The qacBase package contains functions and data sets designed to simplify data analyses and aid in the instruction of data science courses. The primary functions are described below.

Preparing Data

Function Description
recodes recodes() provides a simple way to recode the values of numeric, character, or factor variables. See the vignette for examples.
standardize standardize() transforms all the numeric variables in a data frame to same mean and standard deviation (mean=0 sd=1, by default), without modifying character, factor, or dummy coded variables.
normalize normalize() transforms all the numeric variables in a data frame to same range of values ([0, 1] by default). Again, character and factor variables are left unchanged.

Describing a data set

Function Description
contents contents() provides a comprehensive description of a data frame. The output is much more detailed than that provided by the base summary.data.frame() function, and is easier to read and understand. This function should be your first stop when looking at a new dataset.
df_plot df_plot() helps you visual a data frame. Variable are grouped by type (numeric, integer, character, factor, date) and color coded. The percent of missing data for each variable is also displayed, along with the total number of variables and cases.
barcharts barcharts() provides bar charts of all the character or factor variables in a data frame, within a single graph.
histograms histograms() provides histograms of the all quantitative variables in a data frame, within a single graph.
densities densities() provides density charts of all the quantitative variables in a data frame, within a single graph.

Exploratory data analysis

Numeric variables

Function Description
qstats qstats() allows you to easily calculate any number of descriptive statistics (e.g., n, mean, sd) for a quantiatative variable.
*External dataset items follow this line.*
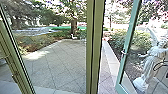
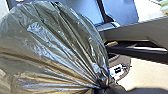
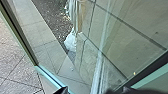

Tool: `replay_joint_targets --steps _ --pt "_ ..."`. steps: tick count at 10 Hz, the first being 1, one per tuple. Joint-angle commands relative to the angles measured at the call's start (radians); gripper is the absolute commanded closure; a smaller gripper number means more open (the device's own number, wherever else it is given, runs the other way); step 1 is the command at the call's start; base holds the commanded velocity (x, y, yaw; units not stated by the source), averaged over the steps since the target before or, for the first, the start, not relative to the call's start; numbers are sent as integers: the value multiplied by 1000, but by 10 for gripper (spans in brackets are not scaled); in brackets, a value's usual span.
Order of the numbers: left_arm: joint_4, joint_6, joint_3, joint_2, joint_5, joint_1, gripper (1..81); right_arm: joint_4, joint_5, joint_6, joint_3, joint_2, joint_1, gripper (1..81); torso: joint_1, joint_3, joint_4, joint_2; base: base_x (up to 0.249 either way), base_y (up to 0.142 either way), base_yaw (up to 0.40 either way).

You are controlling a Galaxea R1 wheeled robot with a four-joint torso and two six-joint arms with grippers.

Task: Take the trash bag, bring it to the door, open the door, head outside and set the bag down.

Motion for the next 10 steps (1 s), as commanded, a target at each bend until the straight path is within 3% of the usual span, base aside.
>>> replay_joint_targets --steps 1,3,5,7,10 --pt "-6 8 9 1 72 -25 811 204 -64 -165 44 -61 25 10 0 0 0 0 0 0 0" --pt "-1 10 6 7 72 -26 811 288 -64 -245 83 -65 -102 10 0 0 0 0 0 0 0" --pt "2 10 4 3 72 -29 811 455 -47 -354 154 -75 -232 10 0 0 0 0 0 0 0" --pt "4 11 4 0 72 -32 811 552 -48 -466 218 -67 -332 10 0 0 0 0 0 0 0" --pt "7 13 9 -3 69 -42 811 620 -50 -480 361 -82 -484 10 0 0 0 0 0 0 0"
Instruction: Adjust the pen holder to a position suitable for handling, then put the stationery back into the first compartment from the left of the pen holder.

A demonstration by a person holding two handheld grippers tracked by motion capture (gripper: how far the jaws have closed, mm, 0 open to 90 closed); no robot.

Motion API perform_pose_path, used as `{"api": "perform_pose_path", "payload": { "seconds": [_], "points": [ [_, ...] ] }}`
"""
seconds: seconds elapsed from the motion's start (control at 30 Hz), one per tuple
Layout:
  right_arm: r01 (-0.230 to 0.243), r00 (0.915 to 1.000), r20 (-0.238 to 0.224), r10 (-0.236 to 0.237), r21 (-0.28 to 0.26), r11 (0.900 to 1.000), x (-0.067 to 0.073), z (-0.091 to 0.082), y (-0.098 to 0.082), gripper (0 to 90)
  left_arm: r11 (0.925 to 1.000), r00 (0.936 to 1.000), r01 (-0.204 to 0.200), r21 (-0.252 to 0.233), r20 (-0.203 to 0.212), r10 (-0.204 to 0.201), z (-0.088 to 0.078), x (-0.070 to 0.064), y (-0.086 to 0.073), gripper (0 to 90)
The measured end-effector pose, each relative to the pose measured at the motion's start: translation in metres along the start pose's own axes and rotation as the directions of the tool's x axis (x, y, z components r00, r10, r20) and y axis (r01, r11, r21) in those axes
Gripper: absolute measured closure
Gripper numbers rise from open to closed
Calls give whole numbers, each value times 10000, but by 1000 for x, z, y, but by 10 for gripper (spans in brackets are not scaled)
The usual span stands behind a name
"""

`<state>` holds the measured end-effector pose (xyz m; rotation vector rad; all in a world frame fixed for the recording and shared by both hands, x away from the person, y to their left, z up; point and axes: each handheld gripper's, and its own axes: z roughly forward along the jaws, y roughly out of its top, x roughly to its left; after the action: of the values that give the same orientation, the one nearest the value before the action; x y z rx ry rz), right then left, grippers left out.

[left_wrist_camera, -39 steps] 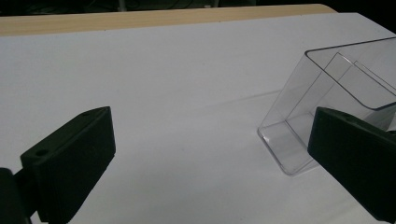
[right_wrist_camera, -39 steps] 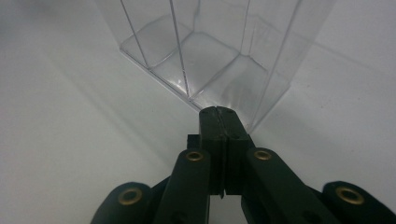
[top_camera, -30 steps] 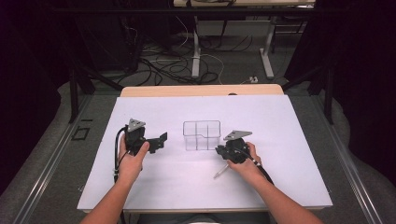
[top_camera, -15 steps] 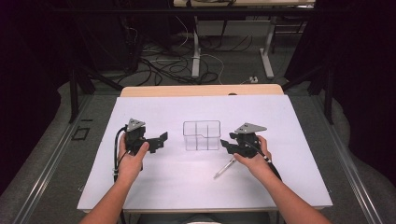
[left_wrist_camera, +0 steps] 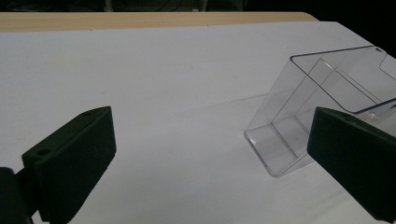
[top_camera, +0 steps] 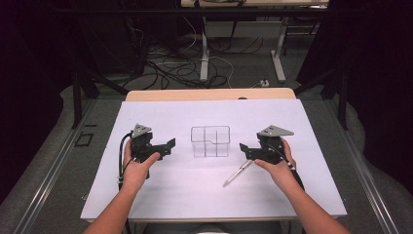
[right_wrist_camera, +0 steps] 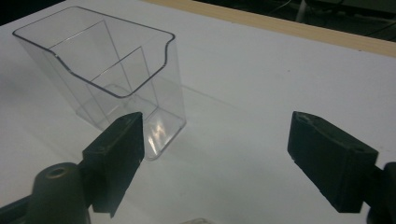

The results can be broken down by the levels of one of more categorical variables (groups). Any function that produces a single number can be used. See the vignette for examples.
univariate_plot univariate_plot() provides a detailed visualization of the distribution of values in a quantiative variable. The graph contains a histrogram, jittered dot plot, density curve, and boxplot, Annotations provide statistics such as n, mean, sd, median, min, max, skew, and outliers.
scatter scatter() generates a scatter plot and line of best fit with 95% confidence interval displaying the relationship between two quantiative variables. Annotations include the slope, correlation coefficient (r), r-squared, and p_value. Oultiers (determinded by studentized residuals) are flagged. Optionally, marginal distributions (histograms, boxplots, density curves, violin plots) can be added to the margins of the plot.
cor_plot corplot() plots the correlations among numeric variables in a data frame. Variables can be sorted to place variables with similar correlation patterns together.
groupdiff groupdiff() compares groups on a quantitative outcome using either a parametric (ANOVA) or nonparametric (Kruskal-Wallis) test. Summary statistics, pair-wise group differences (post-hoc comparisons), and plots are provided.
mean_plot mean_plot() plots means and error bars for each level of a categorical variable. Interaction with a second categorical variable can also be added. Error ranges can represent standard deviations, standard errors, or confidence intervals. Each can be based on standard or robust statistics.

Categorical Variables

Function Description
tab tab() generates a frequency table and bar chart for a categorical variable. There are many options including sorting categories by frequency, adding cumulative frequencies and percents, and combining infrequent categories into an ‘Other’ category. See the vignette for examples.
crosstab crosstab() generates a two-way frequency table from two categorical variables. There are many options including cell, row, and column percents, plotting options, and a chi-square test of independence. See the vignette for examples.